» ACTIVITY
Scan the data for "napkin" and copy each matching line.

═══ SUPPLIED MATERIAL ═══

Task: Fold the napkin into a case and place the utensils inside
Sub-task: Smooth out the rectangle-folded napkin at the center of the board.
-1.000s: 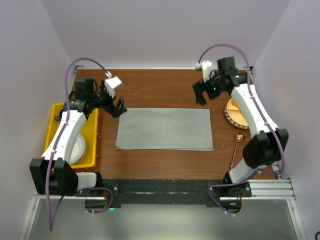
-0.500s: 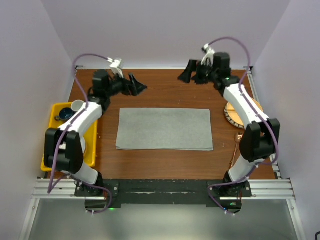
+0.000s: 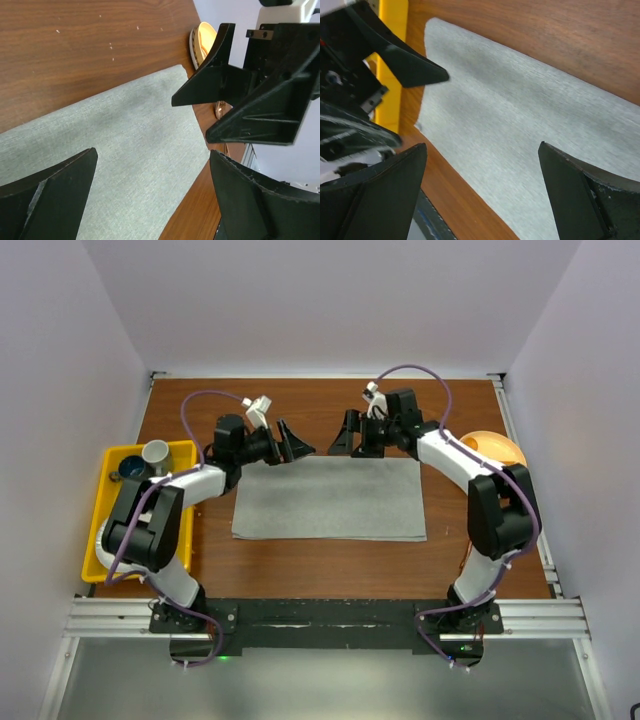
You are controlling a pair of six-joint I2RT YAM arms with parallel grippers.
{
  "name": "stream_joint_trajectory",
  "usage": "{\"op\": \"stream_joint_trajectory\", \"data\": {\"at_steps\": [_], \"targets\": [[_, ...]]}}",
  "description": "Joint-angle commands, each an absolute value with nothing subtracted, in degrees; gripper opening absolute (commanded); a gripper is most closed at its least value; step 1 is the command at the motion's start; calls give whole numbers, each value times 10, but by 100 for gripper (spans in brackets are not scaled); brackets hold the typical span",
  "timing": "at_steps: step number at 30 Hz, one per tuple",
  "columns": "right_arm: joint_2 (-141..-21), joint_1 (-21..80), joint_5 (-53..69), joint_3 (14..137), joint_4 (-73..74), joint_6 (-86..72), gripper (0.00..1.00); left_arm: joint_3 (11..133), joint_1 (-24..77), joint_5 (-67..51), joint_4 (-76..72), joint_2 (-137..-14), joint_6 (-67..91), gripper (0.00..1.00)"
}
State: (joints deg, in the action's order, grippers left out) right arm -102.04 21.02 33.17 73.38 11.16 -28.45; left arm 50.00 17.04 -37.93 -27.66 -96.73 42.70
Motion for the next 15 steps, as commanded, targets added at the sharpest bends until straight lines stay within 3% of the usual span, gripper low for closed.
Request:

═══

» REPLY TO THE TASK
Task: Fold the napkin into a case and place the utensils inside
Sub-task: Smooth out the rectangle-folded napkin at the center of the board.

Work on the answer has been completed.